THE TASK: Everything in the listing except the pictures should be written out exactly.

========

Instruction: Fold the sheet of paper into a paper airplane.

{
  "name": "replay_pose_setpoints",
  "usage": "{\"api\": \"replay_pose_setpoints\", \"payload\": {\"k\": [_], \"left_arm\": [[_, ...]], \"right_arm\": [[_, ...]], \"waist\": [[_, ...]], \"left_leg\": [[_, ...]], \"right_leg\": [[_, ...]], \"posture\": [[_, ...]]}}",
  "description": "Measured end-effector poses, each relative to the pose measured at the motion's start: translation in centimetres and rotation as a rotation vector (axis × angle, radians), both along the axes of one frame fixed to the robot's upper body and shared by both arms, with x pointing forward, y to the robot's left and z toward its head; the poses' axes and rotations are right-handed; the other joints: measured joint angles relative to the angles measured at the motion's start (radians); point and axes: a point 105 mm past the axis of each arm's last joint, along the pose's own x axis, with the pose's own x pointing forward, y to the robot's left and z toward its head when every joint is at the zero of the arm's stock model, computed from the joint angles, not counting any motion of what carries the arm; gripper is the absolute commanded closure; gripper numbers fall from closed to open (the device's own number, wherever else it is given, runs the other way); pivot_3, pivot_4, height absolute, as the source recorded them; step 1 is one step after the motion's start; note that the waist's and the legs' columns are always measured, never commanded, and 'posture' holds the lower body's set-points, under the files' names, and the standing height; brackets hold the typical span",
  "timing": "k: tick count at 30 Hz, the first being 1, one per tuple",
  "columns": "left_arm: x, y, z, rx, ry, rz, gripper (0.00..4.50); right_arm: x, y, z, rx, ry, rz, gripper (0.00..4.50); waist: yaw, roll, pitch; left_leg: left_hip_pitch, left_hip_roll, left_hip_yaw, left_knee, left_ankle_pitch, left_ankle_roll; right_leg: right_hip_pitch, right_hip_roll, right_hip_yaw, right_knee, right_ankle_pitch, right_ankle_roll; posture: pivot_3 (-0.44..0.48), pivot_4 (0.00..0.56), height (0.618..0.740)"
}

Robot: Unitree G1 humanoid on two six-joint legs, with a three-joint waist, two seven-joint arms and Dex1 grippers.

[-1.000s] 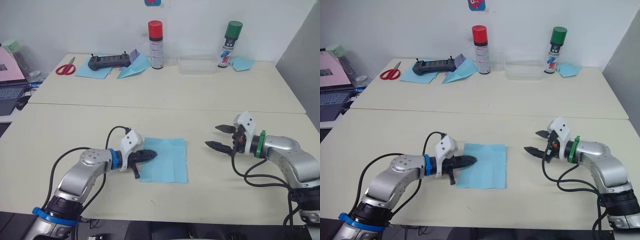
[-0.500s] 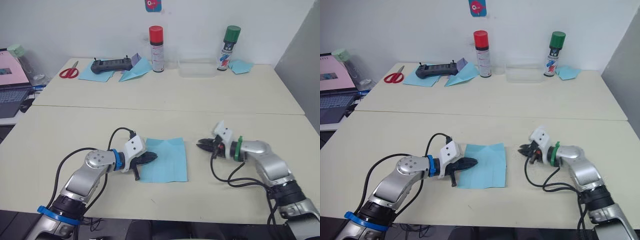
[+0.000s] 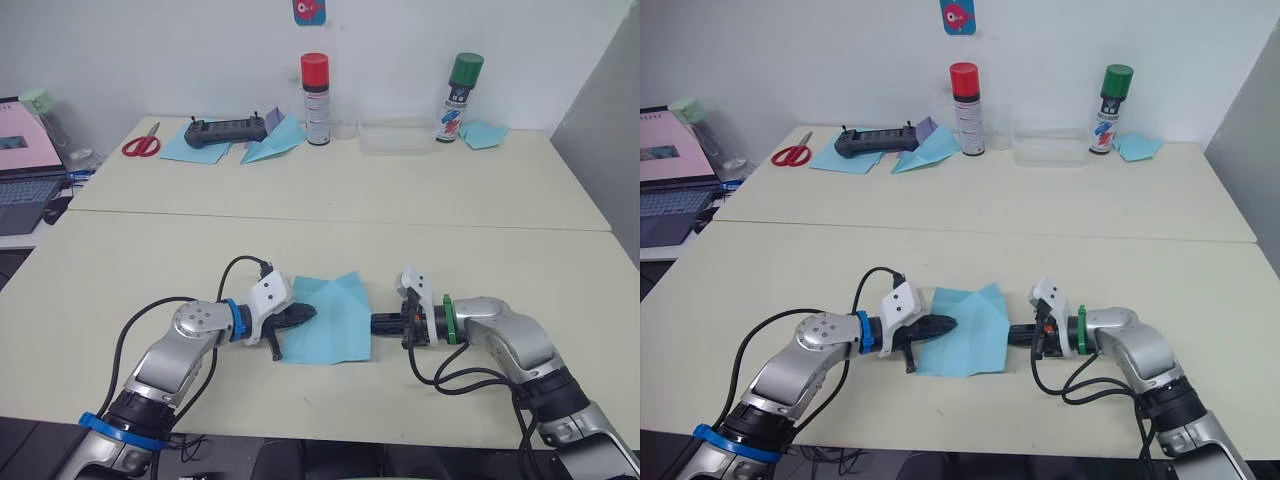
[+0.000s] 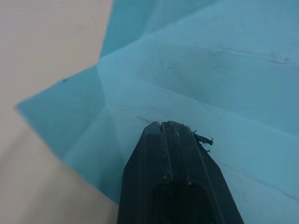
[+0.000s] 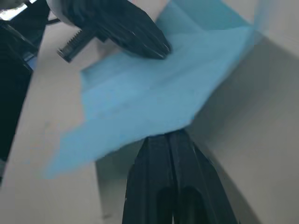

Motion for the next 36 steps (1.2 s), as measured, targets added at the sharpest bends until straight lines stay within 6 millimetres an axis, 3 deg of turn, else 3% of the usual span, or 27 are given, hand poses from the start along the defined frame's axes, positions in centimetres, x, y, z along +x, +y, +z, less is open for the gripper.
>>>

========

SOLUTION TO THIS PROBLEM:
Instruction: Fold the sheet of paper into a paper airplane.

{
  "name": "replay_pose_setpoints",
  "usage": "{\"api\": \"replay_pose_setpoints\", \"payload\": {\"k\": [_], \"left_arm\": [[_, ...]], \"right_arm\": [[_, ...]], \"waist\": [[_, ...]], \"left_leg\": [[_, ...]], \"right_leg\": [[_, ...]], \"posture\": [[_, ...]]}}",
  "description": "Measured end-effector poses, each relative to the pose measured at the motion's start: translation in centimetres and rotation as a rotation vector (axis × angle, radians), both along the axes of one frame fixed to the robot's upper body and shared by both arms, with x pointing forward, y to the robot's left and z toward its head; the poses' axes and rotations are right-handed; the other joints: measured joint angles relative to the angles measured at the motion's start (radians); point and axes: a point 105 mm past the axis of each arm's last joint, along the pose's own x axis, with the pose's own x pointing forward, y to the robot's left and z toward its head when every joint is at the zero of the arm's stock model, computed from the joint angles, not counting any motion of what carries the arm; gripper is the absolute commanded closure; gripper numbers fall from closed to open (the device's own number, wherever else it is given, runs the other way); pivot_3, pivot_4, height absolute, as the source recorded them; step 1 is one step after the motion's start; note that the waist's and the legs' columns are always measured, never commanded, and 'posture' holds the lower body's set-points, under the files' names, and the standing height; brackets hold the typical span",
  "timing": "k: tick count at 30 Hz, the first being 1, one per tuple",
  "columns": "left_arm: x, y, z, rx, ry, rz, gripper (0.00..4.50); right_arm: x, y, z, rx, ry, rz, gripper (0.00..4.50); waist: yaw, roll, pitch; left_leg: left_hip_pitch, left_hip_roll, left_hip_yaw, left_knee, left_ankle_pitch, left_ankle_roll; right_leg: right_hip_pitch, right_hip_roll, right_hip_yaw, right_knee, right_ankle_pitch, right_ankle_roll; posture: pivot_3 (-0.44..0.48), pivot_4 (0.00..0.56), height (0.618..0.740)"
}

Robot: Unitree G1 humanoid on two six-joint legs, with a three-joint waist, two seven-joint arms and Dex1 grippers.

[-1.000s] 
[-0.500s] 
[+0.000s] 
[+0.000s] 
[+0.000s] 

Motion for the next 36 steps (1.2 s), as measured, targets added at the sharpest bends until straight lines stay within 6 millimetres an axis, 3 deg of turn, else 3% of the usual span, or 27 are given, hand poses from the start along the defined frame's axes, positions in centimetres, x, y, z along +x, +y, +z, less is open for the gripper.
>>>

What the answer needed to say has been said.